• Problem
If a line appears in the data below, it must appear in your answer exactly as given.

*** Opening Given information ***

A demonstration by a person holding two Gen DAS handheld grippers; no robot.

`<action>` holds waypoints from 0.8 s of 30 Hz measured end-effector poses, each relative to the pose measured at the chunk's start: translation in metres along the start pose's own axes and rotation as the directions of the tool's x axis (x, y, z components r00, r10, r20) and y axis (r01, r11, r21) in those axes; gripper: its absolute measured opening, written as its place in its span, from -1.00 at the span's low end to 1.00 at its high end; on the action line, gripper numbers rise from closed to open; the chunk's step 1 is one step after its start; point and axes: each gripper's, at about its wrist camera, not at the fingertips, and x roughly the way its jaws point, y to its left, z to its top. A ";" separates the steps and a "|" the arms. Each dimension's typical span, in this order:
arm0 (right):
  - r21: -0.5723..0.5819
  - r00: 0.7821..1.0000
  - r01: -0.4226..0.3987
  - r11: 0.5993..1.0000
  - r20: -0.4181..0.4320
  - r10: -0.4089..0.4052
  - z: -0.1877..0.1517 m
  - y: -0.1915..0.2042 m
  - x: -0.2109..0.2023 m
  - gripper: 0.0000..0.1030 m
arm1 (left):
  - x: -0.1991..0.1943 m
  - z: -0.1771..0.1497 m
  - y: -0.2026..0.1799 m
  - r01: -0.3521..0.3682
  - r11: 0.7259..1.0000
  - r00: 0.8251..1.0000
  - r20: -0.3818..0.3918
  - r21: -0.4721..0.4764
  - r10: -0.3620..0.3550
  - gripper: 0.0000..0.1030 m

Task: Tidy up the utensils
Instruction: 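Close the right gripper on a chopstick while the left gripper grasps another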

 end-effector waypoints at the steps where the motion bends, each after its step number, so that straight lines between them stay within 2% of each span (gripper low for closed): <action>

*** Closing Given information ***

• Completed task
A demonstration by a person holding two Gen DAS handheld grippers; no robot.

`<action>` holds waypoints from 0.8 s of 30 Hz measured end-effector poses, each relative to the pose measured at the chunk's start: translation in metres along the start pose's own axes and rotation as the directions of the tool's x axis (x, y, z components r00, r10, r20) and y axis (r01, r11, r21) in those axes; gripper: its absolute measured opening, written as its place in its span, from -1.00 at the span's low end to 1.00 at its high end; on the action line, gripper numbers rise from closed to open; the chunk's step 1 is one step after its start; point and axes: each gripper's, at about its wrist camera, not at the fingertips, and x roughly the way its jaws point, y to its left, z to its top. A ";" separates the steps and a "|" the arms. Each dimension's typical span, in this order:
arm0 (right):
  - r21: -0.5723..0.5819
  - r00: 0.7821..1.0000
  - r01: -0.4226..0.3987
  - r11: 0.5993..1.0000
  - r20: -0.4181..0.4320
  - r10: -0.4089..0.4052
  - z: -0.1877..0.1517 m
  - y: -0.1915..0.2042 m
  - x: -0.2109..0.2023 m
  - gripper: 0.0000..0.1030 m
arm1 (left):
  - x: -0.1991..0.1943 m
  - z: -0.1771..0.1497 m
  - y: -0.2026..0.1799 m
  - r01: -0.3521..0.3682
  - r11: 0.7259..1.0000
  - r00: 0.8251..1.0000
  - r20: -0.3818..0.3918
  - r21: -0.4721..0.4764
  - r10: -0.3620..0.3550
  - gripper: 0.0000..0.1030 m

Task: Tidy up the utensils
Instruction: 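Close the right gripper on a chopstick while the left gripper grasps another
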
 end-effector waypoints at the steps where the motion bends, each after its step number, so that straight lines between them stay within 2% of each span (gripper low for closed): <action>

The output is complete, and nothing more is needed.